■ **Exercise**:
Could you return the listing below exactly, with every line intact?
==============================
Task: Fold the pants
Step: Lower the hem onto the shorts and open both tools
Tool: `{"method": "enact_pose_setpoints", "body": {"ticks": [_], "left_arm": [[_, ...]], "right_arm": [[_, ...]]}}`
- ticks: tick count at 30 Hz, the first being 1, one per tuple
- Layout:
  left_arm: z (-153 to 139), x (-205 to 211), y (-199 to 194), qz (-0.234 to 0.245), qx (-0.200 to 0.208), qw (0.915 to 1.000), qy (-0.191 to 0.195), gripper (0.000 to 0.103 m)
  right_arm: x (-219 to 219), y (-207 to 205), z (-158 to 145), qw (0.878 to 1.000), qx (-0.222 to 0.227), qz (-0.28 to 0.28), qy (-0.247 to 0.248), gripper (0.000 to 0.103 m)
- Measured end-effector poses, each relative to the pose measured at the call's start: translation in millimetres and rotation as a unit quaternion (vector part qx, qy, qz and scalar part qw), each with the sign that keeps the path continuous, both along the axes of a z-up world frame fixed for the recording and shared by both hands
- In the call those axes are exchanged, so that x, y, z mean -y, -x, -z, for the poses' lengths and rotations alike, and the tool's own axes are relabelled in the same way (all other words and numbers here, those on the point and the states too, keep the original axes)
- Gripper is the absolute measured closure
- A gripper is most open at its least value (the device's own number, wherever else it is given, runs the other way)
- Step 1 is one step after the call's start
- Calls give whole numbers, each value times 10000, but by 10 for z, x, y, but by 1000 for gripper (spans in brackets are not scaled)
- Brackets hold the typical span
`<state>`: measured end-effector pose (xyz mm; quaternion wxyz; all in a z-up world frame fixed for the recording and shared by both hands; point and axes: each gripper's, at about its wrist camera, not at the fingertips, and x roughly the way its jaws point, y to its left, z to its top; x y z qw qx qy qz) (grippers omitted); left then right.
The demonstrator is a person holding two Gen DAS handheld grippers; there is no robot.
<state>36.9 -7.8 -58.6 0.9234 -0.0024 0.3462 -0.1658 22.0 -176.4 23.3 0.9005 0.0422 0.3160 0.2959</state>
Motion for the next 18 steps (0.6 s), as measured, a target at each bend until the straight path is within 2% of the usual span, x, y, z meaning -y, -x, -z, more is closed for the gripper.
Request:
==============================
■ **Problem solution**:
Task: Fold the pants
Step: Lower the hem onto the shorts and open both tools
Tool: `{"method": "enact_pose_setpoints", "body": {"ticks": [_], "left_arm": [[_, ...]], "right_arm": [[_, ...]]}}`
- ticks: tick count at 30 Hz, the first being 1, one per tuple
- Layout:
  left_arm: z (-153 to 139), x (-205 to 211), y (-199 to 194), qz (-0.234 to 0.245), qx (-0.200 to 0.208), qw (0.915 to 1.000), qy (-0.191 to 0.195), gripper (0.000 to 0.103 m)
  right_arm: x (-219 to 219), y (-207 to 205), z (-158 to 145), qw (0.878 to 1.000), qx (-0.222 to 0.227), qz (-0.28 to 0.28), qy (-0.247 to 0.248), gripper (0.000 to 0.103 m)
- Measured end-effector poses, each relative to the pose measured at the call's start: translation in millimetres and rotation as a unit quaternion (vector part qx, qy, qz and scalar part qw), each with the sign that keeps the path continuous, both along the axes of a z-up world frame fixed for the recording and shared by both hands
- In the call those axes are exchanged, so that x, y, z mean -y, -x, -z, for the poses' lengths and rotations alike, and the tool's own axes are relabelled in the same way (all other words and numbers here, those on the point and the states too, keep the original axes)
- Gripper is the absolute measured closure
- A gripper is most open at its least value (the device's own number, wherever else it is given, runs the other way)
- Step 1 is one step after the call's start
- Calls give whole numbers, each value times 10000, but by 10 for z, x, y, but by 1000 for gripper (spans in brackets are not scaled)
- Brackets hold the typical span
`<state>`: measured end-effector pose (xyz mm; quaternion wxyz; all in a z-up world frame fixed for the recording and shared by both hands; point and axes: each gripper's, at about its wrist camera, not at the fingertips, and x roughly the way its jaws point, y to its left, z to its top; x y z qw qx qy qz) (grippers omitted); left then right.
The demonstrator is a person holding two Gen DAS handheld grippers; there is no robot.
<state>36.9 -7.8 -58.6 0.9234 -0.0024 0.3462 -0.1658 22.0 -176.4 23.3 0.9005 0.0422 0.3160 0.2959</state>
Motion for the next 18 steps (0.6 s), as measured, a target at each bend until the straight path is within 2% of the usual span, x, y, z meaning -y, -x, -z, more is closed for the gripper.
Request:

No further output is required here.